Northern Rancher said:
Here's what's left in the first paddock we grazed-not alot of waste.

Yeah, I got much more waste than that. I think I'm doing two things wrong though, having read a little more:

1) Putting bales on end, versus on their side.
2) Not putting the bales out on grass, but rather putting them out on top of the snow. It doesn't give the cows a reason to dig down or finish off the bale.

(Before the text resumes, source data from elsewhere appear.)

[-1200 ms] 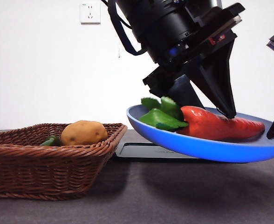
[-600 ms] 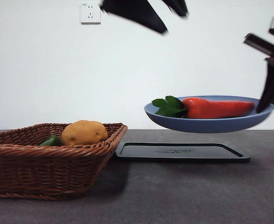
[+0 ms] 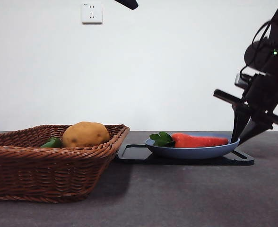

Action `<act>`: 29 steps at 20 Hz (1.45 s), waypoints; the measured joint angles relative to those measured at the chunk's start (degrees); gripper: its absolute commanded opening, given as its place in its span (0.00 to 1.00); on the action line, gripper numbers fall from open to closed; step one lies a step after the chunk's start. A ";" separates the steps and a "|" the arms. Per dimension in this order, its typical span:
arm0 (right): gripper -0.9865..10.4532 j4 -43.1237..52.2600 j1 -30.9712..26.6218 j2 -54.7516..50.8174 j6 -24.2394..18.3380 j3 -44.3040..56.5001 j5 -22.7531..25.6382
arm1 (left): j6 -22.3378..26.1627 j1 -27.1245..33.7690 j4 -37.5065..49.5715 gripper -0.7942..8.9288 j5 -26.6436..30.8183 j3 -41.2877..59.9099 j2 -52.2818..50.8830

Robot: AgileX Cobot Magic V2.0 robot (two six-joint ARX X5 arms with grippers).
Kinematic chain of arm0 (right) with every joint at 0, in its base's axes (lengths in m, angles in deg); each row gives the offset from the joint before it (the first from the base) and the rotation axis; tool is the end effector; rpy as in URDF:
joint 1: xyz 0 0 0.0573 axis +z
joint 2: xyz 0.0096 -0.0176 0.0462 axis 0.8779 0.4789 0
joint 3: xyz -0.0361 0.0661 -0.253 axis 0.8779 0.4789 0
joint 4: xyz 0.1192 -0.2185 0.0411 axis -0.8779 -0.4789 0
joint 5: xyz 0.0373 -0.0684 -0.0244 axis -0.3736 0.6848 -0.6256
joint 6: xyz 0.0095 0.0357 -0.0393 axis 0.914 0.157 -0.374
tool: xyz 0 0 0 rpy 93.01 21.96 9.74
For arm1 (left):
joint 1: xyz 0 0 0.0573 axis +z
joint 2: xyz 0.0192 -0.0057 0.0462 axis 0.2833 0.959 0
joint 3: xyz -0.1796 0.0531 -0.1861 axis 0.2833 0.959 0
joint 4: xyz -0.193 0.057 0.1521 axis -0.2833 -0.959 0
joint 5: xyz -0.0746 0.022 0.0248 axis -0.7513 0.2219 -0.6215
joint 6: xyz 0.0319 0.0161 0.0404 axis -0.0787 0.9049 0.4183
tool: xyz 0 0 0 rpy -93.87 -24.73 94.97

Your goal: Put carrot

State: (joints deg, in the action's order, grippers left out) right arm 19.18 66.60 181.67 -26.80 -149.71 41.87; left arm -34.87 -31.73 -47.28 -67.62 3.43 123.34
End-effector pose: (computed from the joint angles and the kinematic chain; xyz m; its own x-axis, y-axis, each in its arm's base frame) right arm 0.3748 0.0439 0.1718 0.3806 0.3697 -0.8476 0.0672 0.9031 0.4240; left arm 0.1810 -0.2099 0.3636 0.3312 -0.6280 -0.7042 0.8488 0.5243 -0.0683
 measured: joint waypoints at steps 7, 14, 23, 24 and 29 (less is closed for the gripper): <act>0.22 0.33 -0.35 0.98 -0.02 -0.42 -0.17 | 0.02 0.26 2.62 0.34 5.90 0.00 0.02; 0.22 -5.20 -0.87 -2.23 -0.04 -0.42 -5.25 | 0.02 2.84 9.86 0.33 12.57 0.00 1.60; 0.09 -20.90 2.08 -27.78 -5.51 -0.42 4.00 | 0.02 9.90 24.59 0.09 13.38 0.00 2.47; 0.09 -21.49 3.23 -30.84 -5.95 -0.42 6.32 | 0.00 10.40 25.22 0.09 13.35 0.00 2.47; 0.09 -21.97 12.31 -42.88 -8.35 -0.42 19.12 | -0.68 13.11 25.35 0.09 13.38 0.00 1.18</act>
State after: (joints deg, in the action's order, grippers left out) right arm -2.79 78.90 138.79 -35.15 -150.13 60.99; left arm -35.55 -18.61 -21.93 -54.24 3.43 124.52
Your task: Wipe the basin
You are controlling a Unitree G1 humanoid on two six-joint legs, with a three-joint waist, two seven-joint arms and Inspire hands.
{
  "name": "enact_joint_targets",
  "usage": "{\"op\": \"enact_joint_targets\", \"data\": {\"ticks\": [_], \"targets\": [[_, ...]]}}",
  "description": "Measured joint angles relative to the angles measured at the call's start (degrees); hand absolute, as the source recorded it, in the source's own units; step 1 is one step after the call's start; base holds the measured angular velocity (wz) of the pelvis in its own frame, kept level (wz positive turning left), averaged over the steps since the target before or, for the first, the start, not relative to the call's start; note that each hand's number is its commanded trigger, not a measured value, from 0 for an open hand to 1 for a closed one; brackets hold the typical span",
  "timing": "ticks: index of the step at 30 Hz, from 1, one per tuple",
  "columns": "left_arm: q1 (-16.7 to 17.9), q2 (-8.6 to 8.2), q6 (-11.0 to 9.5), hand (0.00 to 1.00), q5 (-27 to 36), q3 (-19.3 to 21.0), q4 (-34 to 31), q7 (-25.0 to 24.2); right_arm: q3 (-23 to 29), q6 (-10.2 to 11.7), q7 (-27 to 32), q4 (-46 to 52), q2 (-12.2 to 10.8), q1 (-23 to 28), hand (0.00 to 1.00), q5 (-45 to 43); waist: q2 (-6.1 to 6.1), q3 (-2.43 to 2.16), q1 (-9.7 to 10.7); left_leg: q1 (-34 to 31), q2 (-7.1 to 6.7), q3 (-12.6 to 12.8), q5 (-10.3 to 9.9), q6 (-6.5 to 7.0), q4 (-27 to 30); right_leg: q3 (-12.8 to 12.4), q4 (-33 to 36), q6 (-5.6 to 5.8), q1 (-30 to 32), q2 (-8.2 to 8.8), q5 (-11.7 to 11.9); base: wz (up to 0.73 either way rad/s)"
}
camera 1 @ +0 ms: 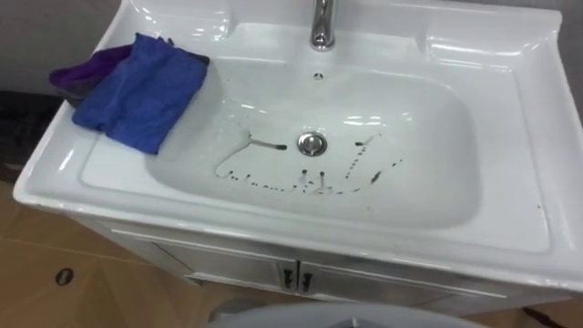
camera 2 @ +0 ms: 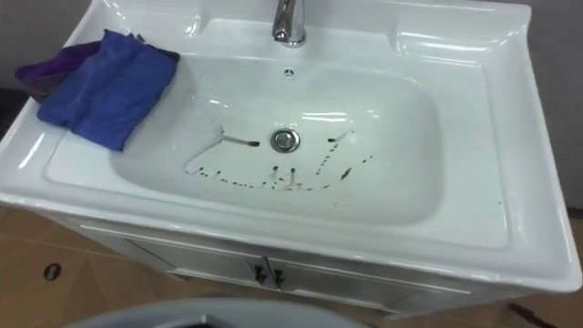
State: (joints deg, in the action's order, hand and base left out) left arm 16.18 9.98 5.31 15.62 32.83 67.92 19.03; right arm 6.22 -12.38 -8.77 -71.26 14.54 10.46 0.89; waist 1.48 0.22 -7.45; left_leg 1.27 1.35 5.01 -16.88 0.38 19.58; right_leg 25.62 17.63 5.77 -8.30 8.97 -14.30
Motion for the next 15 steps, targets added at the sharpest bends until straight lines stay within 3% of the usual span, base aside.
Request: {"op": "enact_joint_targets", "data": {"ticks": [3, 6, 10, 11, 15], "targets": [[0.4, 1.43, -2.3, 0.00, 0.5, 5.5, -5.2, 5.6, 5.1, 3.0, 0.0, 0.2, 1.4, -1.5, 0.00, 2.8, -0.17, 0.18, -0.7, -0.1, -0.17, -0.6, 0.8, -0.42, -0.7, 0.8, 0.0, -0.51, 0.3, 0.09, -0.7, 0.08], [0.5, 4.03, -6.4, 0.00, 0.6, 8.3, -11.6, 12.5, 7.6, 5.2, -0.1, 1.1, 2.1, -2.1, 0.00, 3.4, 0.08, -0.08, -2.4, -0.7, -0.16, -0.8, 1.6, -1.19, -1.2, 1.3, -1.1, -1.33, 0.4, -0.26, -1.6, 0.00], [1.8, 5.25, -9.9, 0.00, 1.2, 10.8, -17.4, 18.7, 7.6, 7.1, 0.1, 2.5, 2.2, -0.3, 0.00, 3.5, 0.68, -0.37, -2.8, -0.9, -0.06, -1.0, 2.4, -1.58, -1.9, 1.4, -0.9, -1.74, 1.2, -0.39, -1.9, 0.00], [1.8, 5.39, -10.7, 0.00, 2.0, 12.1, -19.1, 20.5, 7.7, 7.7, 0.1, 2.5, 2.2, -0.1, 0.00, 3.5, 1.20, -0.69, -2.8, -1.1, -0.06, -1.1, 2.5, -1.63, -1.9, 1.4, -0.8, -1.87, 1.4, -0.39, -1.9, 0.00], [1.1, 5.56, -13.4, 0.00, 3.6, 13.0, -25.6, 26.2, 8.4, 7.9, 0.5, 2.5, 2.2, -0.1, 0.00, 3.4, 1.59, -1.03, -3.2, -1.6, -0.08, -1.3, 2.6, -1.71, -1.7, 1.2, 0.2, -2.17, 2.5, -0.08, -2.4, -0.01]]}}
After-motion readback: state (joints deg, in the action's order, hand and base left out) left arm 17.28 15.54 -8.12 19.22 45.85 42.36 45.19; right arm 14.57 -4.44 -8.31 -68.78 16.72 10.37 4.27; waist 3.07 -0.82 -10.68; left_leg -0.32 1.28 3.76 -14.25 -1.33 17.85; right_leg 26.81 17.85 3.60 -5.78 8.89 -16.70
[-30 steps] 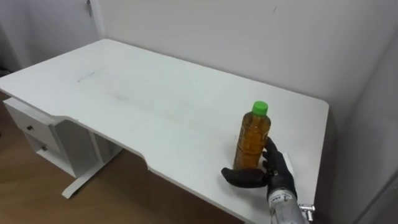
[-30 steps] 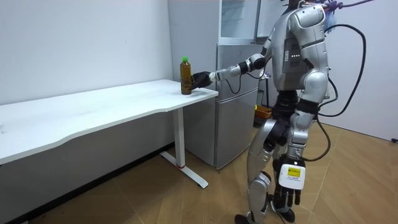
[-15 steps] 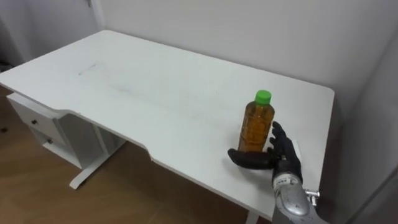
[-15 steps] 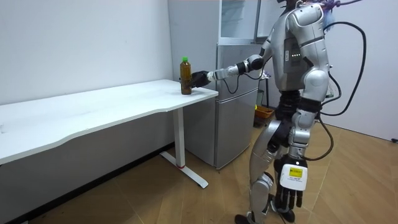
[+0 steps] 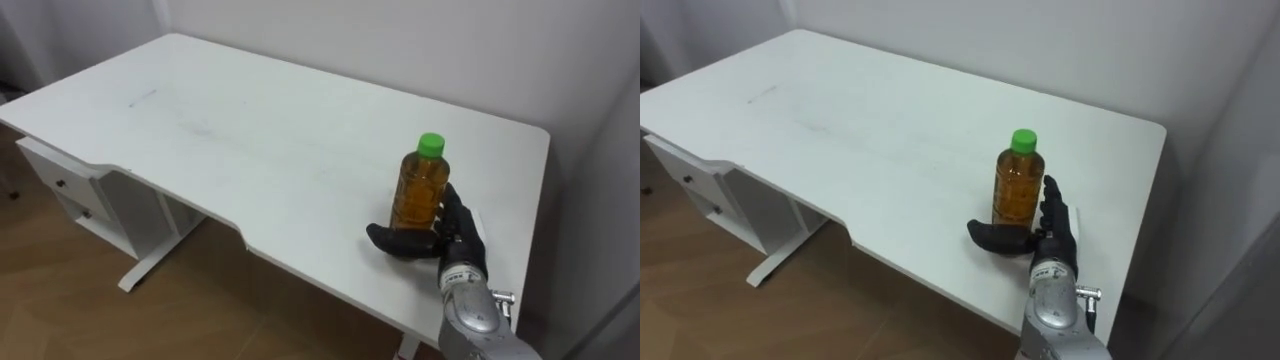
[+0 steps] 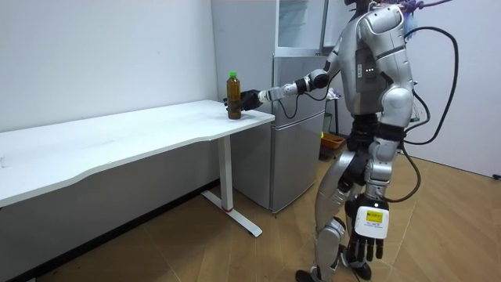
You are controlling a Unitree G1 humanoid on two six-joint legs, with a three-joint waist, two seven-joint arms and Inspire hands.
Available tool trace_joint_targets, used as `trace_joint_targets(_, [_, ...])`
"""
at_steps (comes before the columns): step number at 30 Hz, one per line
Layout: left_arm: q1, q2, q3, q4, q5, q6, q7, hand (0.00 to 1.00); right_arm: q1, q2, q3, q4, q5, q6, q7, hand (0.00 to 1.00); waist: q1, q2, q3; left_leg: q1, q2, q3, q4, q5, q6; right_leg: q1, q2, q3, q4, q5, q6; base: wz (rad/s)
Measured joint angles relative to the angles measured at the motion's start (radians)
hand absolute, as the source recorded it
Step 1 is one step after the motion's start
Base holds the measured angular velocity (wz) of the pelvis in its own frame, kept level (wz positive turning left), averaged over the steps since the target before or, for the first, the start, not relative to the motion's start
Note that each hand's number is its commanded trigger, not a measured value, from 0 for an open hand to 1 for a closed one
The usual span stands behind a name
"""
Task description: Put the bottle in the upper fridge
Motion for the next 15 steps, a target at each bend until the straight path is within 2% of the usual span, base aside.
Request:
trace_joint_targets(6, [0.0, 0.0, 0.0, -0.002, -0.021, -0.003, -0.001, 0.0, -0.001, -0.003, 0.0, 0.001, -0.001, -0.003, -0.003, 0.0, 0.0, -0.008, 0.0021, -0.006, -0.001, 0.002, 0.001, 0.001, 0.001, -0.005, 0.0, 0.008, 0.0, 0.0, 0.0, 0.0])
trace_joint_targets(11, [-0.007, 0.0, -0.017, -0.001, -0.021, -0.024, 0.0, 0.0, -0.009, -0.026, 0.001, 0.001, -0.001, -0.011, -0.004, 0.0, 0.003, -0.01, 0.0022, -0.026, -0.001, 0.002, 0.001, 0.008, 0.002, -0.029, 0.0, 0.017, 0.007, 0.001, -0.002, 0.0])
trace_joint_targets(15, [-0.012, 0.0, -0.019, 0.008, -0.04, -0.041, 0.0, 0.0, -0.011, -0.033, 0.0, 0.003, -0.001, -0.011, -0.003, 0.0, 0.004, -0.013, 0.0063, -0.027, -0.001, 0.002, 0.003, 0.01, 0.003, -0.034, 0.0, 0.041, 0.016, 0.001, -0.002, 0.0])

I've got a paddock that is in desperate need of fertilizer, so I'm going to give it a shot next year again, and correct what I think may be issues. What you have for waste in those pictures is perfectly acceptable. Not quite as clean as my hay saver feeders, but certainly clean enough to now make it pencil out.

Rod
 
Ohh those were put out with about a foot of snow on the ground. I don't think it really matters if they are on end or not. It's not as an exact science as people want to make it. Sometimes something very simple works very well. I'd get some bal,es and cows out on your paddock this winter-start at one end and work across it.
 
Thats what I did for the first two months of this winter in a different paddock. I had very heavy waste, so I went back to my hay saver feeders and simply moved them each feeding to spread the manure around. Wish I could take a picture of the waste for you, but its buried under snow. I had at least a foot of hay, spread in a 20 foot circle. 5 bales would feed the paddock for 2 days when feeding on the ground, but from the feeders 5 bales would last 3 days with a little left over.

Now we have 2 feet+ of snow in the paddocks so I moved them into the sheltered winter pasture anyway.

Rod
 
What I was concerned about was the pollution level of the left over hay. It was covered in manure and soaked with urine. Not really something I wanted to see my critters eating. They chose to bed down in the hay, versus the nearby straw pile.